Welcome to m209’s documentation!

Author:Brian Neal <bgneal@gmail.com>
Version:0.1
Date:July 23, 2013
Home Page:https://bitbucket.org/bgneal/m209/
License:MIT License (see LICENSE.txt)
Documentation:http://m209.readthedocs.org/
Support:https://bitbucket.org/bgneal/m209/issues

Introduction

The M-209 is a mechanical cipher machine used by the US military during World War II and up to the Korean War. The M-209 is also known as the CSP-1500 by the US Navy. The M-209 is an example of a Hagelin device, a family of mechanical cipher machines created by Swedish inventor Boris Hagelin, where it is known as the C-38.

m209 is a complete M-209 simulation library and command-line application written in Python 3. m209 is historically accurate, meaning that it can exchange messages with an actual M-209 cipher machine.

It is hoped that this library will be useful to M-209 enthusiasts, historians, and students interested in cryptography.

m209 strives to be Pythonic, easy to use, and comes with both unit tests and documentation. m209 is a library for building applications for encrypting and decrypting M-209 messages. m209 also ships with a simple command-line application that can encrypt & decrypt messages for scripting and experimentation.

Requirements

m209 is written in Python 3, specifically Python 3.3. At this time it will not run on Python 2.x.

m209 has no other requirements or dependencies.

Installation

m209 is available on the Python Package Index (PyPI).
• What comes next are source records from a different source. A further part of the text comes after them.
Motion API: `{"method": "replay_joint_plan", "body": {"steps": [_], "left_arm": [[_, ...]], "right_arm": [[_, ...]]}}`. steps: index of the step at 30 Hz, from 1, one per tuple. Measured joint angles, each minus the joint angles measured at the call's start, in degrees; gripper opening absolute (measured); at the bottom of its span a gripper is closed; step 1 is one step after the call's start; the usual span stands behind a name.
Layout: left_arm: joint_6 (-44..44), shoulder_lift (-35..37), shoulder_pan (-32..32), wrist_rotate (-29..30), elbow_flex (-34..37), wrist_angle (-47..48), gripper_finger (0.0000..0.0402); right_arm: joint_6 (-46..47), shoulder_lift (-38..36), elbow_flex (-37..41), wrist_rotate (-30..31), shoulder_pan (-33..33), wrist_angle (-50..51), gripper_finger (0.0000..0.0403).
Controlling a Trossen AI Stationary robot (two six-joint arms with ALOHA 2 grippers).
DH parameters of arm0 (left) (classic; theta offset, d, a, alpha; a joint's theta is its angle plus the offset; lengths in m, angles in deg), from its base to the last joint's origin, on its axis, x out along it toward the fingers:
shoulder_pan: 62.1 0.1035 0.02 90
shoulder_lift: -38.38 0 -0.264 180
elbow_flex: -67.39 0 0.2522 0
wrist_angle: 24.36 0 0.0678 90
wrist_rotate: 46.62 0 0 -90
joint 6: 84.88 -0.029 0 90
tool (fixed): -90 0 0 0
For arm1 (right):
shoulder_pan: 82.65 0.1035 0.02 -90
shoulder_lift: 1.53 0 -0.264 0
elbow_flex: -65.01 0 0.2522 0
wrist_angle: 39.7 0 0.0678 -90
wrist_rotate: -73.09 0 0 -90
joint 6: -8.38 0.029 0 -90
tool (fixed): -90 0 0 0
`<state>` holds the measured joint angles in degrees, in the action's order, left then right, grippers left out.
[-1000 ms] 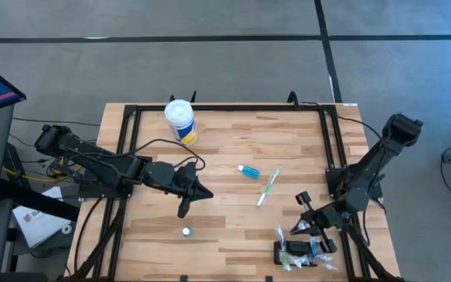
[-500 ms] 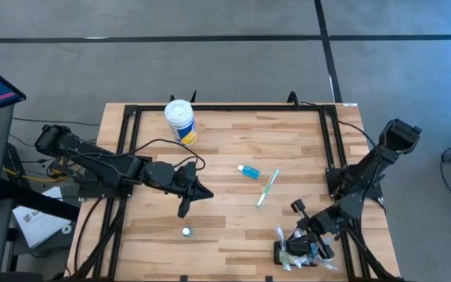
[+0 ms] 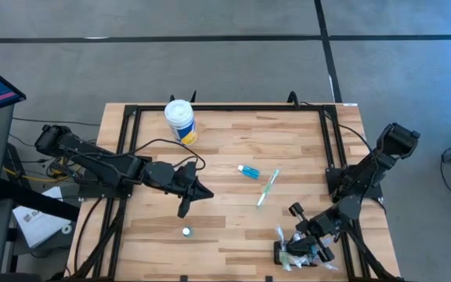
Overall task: Pick & Place toothbrushing station
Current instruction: Put the violet toothbrush into the wire organizer
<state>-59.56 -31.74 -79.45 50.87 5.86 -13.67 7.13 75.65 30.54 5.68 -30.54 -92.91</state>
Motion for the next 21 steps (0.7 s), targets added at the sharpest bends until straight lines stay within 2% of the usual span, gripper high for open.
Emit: {"method": "replay_joint_plan", "body": {"steps": [15,21], "left_arm": [[0.0,0.0,0.0,0.0,0.0,0.0,0.0012],[0.0,0.0,0.0,0.0,0.0,-0.1,0.0012]], "right_arm": [[-0.2,8.6,-2.8,-1.2,-0.6,-2.8,0.0003],[2.7,11.4,-2.8,-1.8,-1.2,-2.8,0.0002]]}}
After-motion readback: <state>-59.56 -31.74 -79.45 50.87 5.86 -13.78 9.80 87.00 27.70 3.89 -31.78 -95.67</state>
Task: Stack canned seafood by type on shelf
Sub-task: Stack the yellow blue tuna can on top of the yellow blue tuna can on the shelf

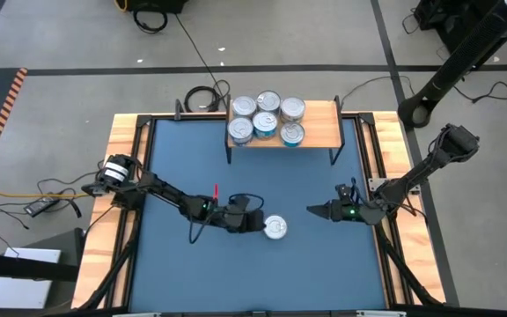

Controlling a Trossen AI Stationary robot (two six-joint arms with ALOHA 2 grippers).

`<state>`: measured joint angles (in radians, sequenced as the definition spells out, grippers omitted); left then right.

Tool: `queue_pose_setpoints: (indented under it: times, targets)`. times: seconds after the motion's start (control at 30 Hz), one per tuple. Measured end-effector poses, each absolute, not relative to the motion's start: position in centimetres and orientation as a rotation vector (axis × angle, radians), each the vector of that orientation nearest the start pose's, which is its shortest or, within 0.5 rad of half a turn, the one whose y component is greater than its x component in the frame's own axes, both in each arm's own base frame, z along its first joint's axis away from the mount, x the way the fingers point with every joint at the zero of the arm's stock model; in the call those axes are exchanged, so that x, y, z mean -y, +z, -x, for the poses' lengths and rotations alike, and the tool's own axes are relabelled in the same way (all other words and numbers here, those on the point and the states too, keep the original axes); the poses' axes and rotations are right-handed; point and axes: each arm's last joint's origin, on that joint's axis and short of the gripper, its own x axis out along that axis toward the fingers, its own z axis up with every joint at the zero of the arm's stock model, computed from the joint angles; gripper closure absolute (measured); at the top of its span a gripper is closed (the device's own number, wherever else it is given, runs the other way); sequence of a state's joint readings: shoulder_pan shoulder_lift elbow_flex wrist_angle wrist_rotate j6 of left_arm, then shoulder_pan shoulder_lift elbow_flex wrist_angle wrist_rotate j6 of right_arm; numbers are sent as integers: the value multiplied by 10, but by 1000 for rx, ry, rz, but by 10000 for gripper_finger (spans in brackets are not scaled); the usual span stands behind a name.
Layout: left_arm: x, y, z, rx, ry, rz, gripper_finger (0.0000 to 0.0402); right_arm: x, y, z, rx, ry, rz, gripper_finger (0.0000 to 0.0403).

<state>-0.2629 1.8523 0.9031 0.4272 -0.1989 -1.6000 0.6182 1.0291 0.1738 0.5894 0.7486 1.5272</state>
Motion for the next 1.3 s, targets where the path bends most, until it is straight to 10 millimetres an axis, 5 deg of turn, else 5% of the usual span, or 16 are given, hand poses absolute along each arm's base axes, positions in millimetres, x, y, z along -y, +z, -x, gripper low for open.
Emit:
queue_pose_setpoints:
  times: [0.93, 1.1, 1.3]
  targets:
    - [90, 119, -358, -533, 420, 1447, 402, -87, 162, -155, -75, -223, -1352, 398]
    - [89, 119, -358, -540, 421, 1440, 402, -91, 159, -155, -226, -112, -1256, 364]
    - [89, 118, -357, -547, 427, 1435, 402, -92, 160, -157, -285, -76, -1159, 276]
You can install it using pip:

$ pip install m209                  # install
$ pip install --upgrade m209        # upgrade

You may also download an archive file of the latest code by visiting the m209 Bitbucket page. Alternatively if you use Mercurial, you can clone the repository with the following command:

$ hg clone https://bitbucket.org/bgneal/m209

If you did not use pip (you downloaded or cloned the code yourself), you can install with:

$ cd where-you-extracted-m209
$ python setup.py install

To run the unit tests:

$ cd where-you-extracted-m209
$ python -m unittest discover -b

Support & Source

All support takes place at the m209 Bitbucket page. Please enter any feature requests or bugs into the issue tracker.

References

All of the resources listed below were useful to me in the creation of the m209 library. In particular, I want to thank Mark J. Blair for his detailed explanations of the M-209’s operation and procedures. The official training film was also highly instructive.

  1. M-209 at Wikipedia
  2. Mark J. Blair’s Converter M-209-B
  3. 1942 M-209 Manual
  4. 1944 M-209 Manual
  5. Official M-209 Training Film - This is a 4 video YouTube playlist of an actual 1940’s era US War Department training film. Demonstrates the M-209 and operational procedures. Very interesting!
  6. Transcript of Training Film - Transcript of the above film.
  7. Mark J. Blair’s M-209 Cipher Machine Group - Informal club for M-209 enthusiasts. Includes detailed explanations of the device and how to use it. Very useful.
  8. Dirk Rijmenants’ M-209 Simulator - Graphical M-209 simulator
  9. Mark J. Blair’s Hagelin project suite at GitHub - M-209 simulator written in C++
  10. Jean-François Bouchaudy’s Crypto Pages - Includes another Python-based M-209 simulator and a M-209 challenge. In French.
  11. The C-38 / M-209 Cipher Machine - Another M-209 page. This one has useful info on creating key lists and a C-38 simulator written in C.